Last week, the Chicago City Council passed the Chicago Fair Workweek Ordinance (“the Ordinance”), which requires employers to give workers early notice of their schedules or face penalties if they change shifts without sufficient notice.  For employers, this may present an administrative challenge, but employers should be prepared to address this national trend.  New York City, Philadelphia, Seattle, San Francisco, Oregon, and the District of Columbia have already enacted laws to protect worker schedules and limit employer discretion in adjusting employee schedules. Mayor Lightfoot is expected to formally sign the bill and it will subsequently be effective July 1, 2020. The highlights follow:

Who’s Covered?

  • The Ordinance requires employers in any “Covered Industry,” which includes building services, healthcare, hotels, manufacturing, retail, or warehouse services with more than 100 employees globally (250 in the case of non-profits) with at least 50 covered employees, to provide certain protection around the scheduling of an employee’s shifts.
  • For restaurants, the law is applicable for businesses with 30 locations globally and at least 250 employees.
  • The Ordinance applies to all employees, within Covered Industries, who make less than $26 per hour or receive an annual salary of under $50,000.

Predictability Pay

  • Employers must provide a 10-day, advance notice requirement (growing to 14 days on July 1, 2022) for all covered employee shifts. The written employee schedule must include both scheduled shifts and any on-call status. Employers who make changes to employee schedules after the deadline must pay additional compensation, referred to as Predictability Pay, or permit employees to decline a new shift requirement.
  • If an employer changes the employee’s schedule after the notice deadline with more than 24 hours’ notice, employees are entitled to an extra hour of Predictability Pay at their regular hourly rate.
  • If an employer reduces or cancels an employee’s shift after the notice deadline with less than 24 hours’ notice, the employee is entitled to 50% of the regular rate of pay for the time they were otherwise scheduled to work.
  • Employees can decline any shift that starts less than 10 hours after the end of the previous day’s shift and demand a pay premium of 1.25 times the regular rate for work performed on such shifts.

Exceptions

  • Like most laws, there are numerous exceptions, including when employees self-schedule, circumstances outside the employer’s control (i.e. weather, threats of violence, etc.), written, mutually agreed shift changes, employee requests for time off, shift trades between employees, specific industries (i.e. healthcare), and employers with collective bargaining agreements in place.

Pre-Employment Rules

  • The Ordinance also establishes a pre-employment requirement for employers to communicate their expectations including a good faith estimate, in writing, of the projected days and hours of work, including average number of work hours per week, days and shifts the employee will be expected to work, the employee’s “days off”, as well as any on-call expectations.

Filling Additional Shifts

  • Additionally, the Ordinance also creates rules around filling additional shifts of work, including a requirement to offer existing employees those opportunities first (with a preference for part-time employees when possible).
  • The requirement does not mandate an employer to provide this preference in a way that would make it subject to overtime pay premiums.

Enforcement

  • The Ordinance creates a specific right for employees to request modifications to their work schedule and creates an affirmative duty for employers to respond to such requests in writing.
  • The Ordinance creates a private right of action for employees.

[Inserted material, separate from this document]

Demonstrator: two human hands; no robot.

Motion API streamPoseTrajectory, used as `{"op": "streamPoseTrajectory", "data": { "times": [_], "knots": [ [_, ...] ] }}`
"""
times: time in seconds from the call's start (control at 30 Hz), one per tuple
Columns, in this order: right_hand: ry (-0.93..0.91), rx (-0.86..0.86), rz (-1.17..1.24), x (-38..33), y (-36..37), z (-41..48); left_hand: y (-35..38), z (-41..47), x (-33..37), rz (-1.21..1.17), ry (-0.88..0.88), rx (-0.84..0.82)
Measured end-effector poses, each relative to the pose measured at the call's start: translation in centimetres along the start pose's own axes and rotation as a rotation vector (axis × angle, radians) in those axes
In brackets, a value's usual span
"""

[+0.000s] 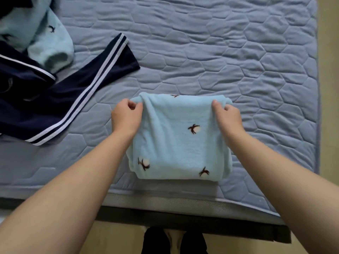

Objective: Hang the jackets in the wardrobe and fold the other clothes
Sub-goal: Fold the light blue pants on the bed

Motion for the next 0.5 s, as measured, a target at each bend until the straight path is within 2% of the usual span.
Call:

Further, employers who violate the Ordinance will be subject to penalties of $300 – $500 per offense.

Recommendations

As Chicago employers prepare to comply with the Ordinance, here are a few items to consider:

  1. Determine if your business is covered under the Ordinance;
  2. Implement policies and procedures for scheduling practices to ensure compliance;
  3. Train managers and other personnel responsible for employees’ schedules about the new requirements;
  4. Update employee handbooks to reflect new policies and procedures;
  5. Document pre-employment expectations in writing through an offer letter or another written document; and
  6. Monitor future administrative guidance from the City of Chicago.
  7. Seek legal guidance is the application of the Ordinance and its requirements to your business is unclear.